Your goal →
Please restate each line of the data below exactly. Omit all images.
──────────────────────────────
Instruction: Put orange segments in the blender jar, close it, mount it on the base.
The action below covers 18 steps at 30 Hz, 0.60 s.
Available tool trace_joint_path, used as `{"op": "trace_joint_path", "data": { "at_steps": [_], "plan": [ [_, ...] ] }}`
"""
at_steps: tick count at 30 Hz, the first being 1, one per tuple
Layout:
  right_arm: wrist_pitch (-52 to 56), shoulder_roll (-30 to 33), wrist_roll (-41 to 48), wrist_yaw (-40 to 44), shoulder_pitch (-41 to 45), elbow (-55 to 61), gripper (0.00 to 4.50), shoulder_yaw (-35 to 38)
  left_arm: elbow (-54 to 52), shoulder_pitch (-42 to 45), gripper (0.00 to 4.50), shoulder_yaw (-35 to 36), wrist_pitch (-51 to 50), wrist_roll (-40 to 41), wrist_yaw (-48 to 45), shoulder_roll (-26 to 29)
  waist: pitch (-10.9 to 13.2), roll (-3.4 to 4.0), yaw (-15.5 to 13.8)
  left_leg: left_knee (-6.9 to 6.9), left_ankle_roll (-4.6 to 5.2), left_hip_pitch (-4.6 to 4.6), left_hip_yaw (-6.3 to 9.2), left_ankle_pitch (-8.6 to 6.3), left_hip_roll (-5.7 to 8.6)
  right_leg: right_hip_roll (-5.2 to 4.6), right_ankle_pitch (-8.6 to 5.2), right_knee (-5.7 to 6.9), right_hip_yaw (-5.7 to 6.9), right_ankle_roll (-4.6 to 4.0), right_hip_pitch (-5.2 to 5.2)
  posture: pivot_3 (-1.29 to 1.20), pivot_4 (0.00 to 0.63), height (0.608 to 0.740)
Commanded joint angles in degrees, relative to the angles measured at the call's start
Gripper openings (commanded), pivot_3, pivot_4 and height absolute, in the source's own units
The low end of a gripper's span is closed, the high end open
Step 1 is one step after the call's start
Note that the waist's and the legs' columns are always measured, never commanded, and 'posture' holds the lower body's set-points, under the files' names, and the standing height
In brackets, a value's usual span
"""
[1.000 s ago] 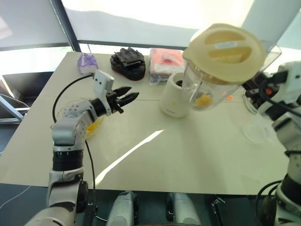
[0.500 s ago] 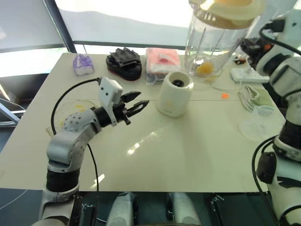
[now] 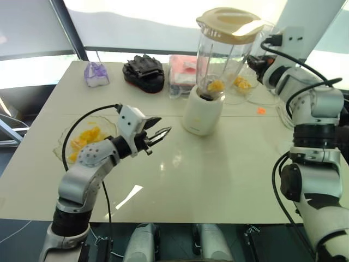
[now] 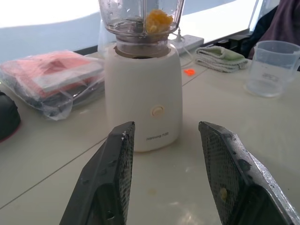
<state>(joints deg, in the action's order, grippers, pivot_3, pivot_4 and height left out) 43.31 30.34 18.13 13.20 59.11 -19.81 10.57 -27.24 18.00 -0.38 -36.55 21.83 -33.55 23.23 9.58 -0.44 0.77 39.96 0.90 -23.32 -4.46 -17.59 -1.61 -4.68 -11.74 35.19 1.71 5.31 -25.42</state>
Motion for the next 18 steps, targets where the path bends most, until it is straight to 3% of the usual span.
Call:
{"op": "trace_joint_path", "data": {
  "at_steps": [1,12,18],
  "plan": [
    [0.39,0.33,-0.23,0.73,1.22,2.32,0.85,0.44,-2.61,-0.32,2.21,0.02,1.87,-0.12,0.68,0.45,0.00,0.00,0.01,0.00,0.00,0.01,0.00,0.00,0.00,0.00,0.00,0.01,0.00,0.00,0.00,0.00,0.150,0.740],
    [5.74,0.26,0.12,2.91,-3.05,10.85,0.85,-0.56,-1.61,-0.14,2.21,-0.57,2.08,0.32,1.15,0.88,0.00,0.00,-0.06,0.00,-0.01,0.02,0.02,0.01,-0.02,0.01,0.00,0.02,0.00,0.00,0.00,0.00,0.150,0.740],
    [0.34,-0.48,-2.75,2.68,-3.21,5.51,0.85,-2.23,-0.88,0.29,2.21,-1.02,2.37,0.14,1.29,0.52,-0.01,-0.01,-0.05,0.01,-0.01,0.03,0.01,0.01,-0.01,0.00,0.00,0.01,0.00,-0.01,0.03,0.00,0.150,0.740]
  ]
}}
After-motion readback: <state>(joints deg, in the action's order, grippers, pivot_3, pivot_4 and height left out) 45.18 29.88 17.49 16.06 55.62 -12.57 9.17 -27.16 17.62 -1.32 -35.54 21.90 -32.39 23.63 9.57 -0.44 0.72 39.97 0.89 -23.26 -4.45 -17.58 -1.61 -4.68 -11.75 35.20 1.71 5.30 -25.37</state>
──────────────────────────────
Task result →
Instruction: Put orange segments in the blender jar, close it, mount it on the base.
The action below covers 18 steps at 30 Hz, 0.60 s.
Available tool trace_joint_path, used as `{"op": "trace_joint_path", "data": { "at_steps": [_], "plan": [ [_, ...] ] }}`
"""
at_steps: tick count at 30 Hz, the first being 1, one per tuple
Layout:
  right_arm: wrist_pitch (-52 to 56), shoulder_roll (-30 to 33), wrist_roll (-41 to 48), wrist_yaw (-40 to 44), shoulder_pitch (-41 to 45), elbow (-55 to 61), gripper (0.00 to 4.50), shoulder_yaw (-35 to 38)
  left_arm: elbow (-54 to 52), shoulder_pitch (-42 to 45), gripper (0.00 to 4.50), shoulder_yaw (-35 to 36), wrist_pitch (-51 to 50), wrist_roll (-40 to 41), wrist_yaw (-48 to 45), shoulder_roll (-26 to 29)
  waist: pitch (-10.9 to 13.2), roll (-3.4 to 4.0), yaw (-15.5 to 13.8)
  left_leg: left_knee (-6.9 to 6.9), left_ankle_roll (-4.6 to 5.2), left_hip_pitch (-4.6 to 4.6), left_hip_yaw (-6.3 to 9.2), left_ankle_pitch (-8.6 to 6.3), left_hip_roll (-5.7 to 8.6)
  right_leg: right_hip_roll (-5.2 to 4.6), right_ankle_pitch (-8.6 to 5.2), right_knee (-5.7 to 6.9), right_hip_yaw (-5.7 to 6.9), right_ankle_roll (-4.6 to 4.0), right_hip_pitch (-5.2 to 5.2)
  posture: pivot_3 (-1.29 to 1.20), pivot_4 (0.00 to 0.63), height (0.608 to 0.740)
Commanded joint angles in degrees, relative to the angles measured at the call's start
Gripper openings (commanded), pivot_3, pivot_4 and height absolute, in the source's own units
The low end of a gripper's span is closed, the high end open
Step 1 is one step after the call's start
Note that the waist's and the legs' columns are always measured, never commanded, and 'posture' holds the lower body's set-points, under the files' names, and the standing height
In brackets, a value's usual span
"""
[1.000 s ago] 
[0.500 s ago] 
[now] 
[now] 
<state>(joints deg, in the action's order, grippers, pivot_3, pivot_4 and height left out) 43.31 30.34 18.13 13.20 59.11 -19.81 10.57 -27.24 18.00 -0.38 -36.55 21.83 -33.55 23.23 9.58 -0.44 0.77 39.96 0.90 -23.32 -4.46 -17.59 -1.61 -4.68 -11.74 35.19 1.71 5.31 -25.42</state>
Motion for the next 18 steps, targets where the path bends most, until it is straight to 3% of the usual span.
Call:
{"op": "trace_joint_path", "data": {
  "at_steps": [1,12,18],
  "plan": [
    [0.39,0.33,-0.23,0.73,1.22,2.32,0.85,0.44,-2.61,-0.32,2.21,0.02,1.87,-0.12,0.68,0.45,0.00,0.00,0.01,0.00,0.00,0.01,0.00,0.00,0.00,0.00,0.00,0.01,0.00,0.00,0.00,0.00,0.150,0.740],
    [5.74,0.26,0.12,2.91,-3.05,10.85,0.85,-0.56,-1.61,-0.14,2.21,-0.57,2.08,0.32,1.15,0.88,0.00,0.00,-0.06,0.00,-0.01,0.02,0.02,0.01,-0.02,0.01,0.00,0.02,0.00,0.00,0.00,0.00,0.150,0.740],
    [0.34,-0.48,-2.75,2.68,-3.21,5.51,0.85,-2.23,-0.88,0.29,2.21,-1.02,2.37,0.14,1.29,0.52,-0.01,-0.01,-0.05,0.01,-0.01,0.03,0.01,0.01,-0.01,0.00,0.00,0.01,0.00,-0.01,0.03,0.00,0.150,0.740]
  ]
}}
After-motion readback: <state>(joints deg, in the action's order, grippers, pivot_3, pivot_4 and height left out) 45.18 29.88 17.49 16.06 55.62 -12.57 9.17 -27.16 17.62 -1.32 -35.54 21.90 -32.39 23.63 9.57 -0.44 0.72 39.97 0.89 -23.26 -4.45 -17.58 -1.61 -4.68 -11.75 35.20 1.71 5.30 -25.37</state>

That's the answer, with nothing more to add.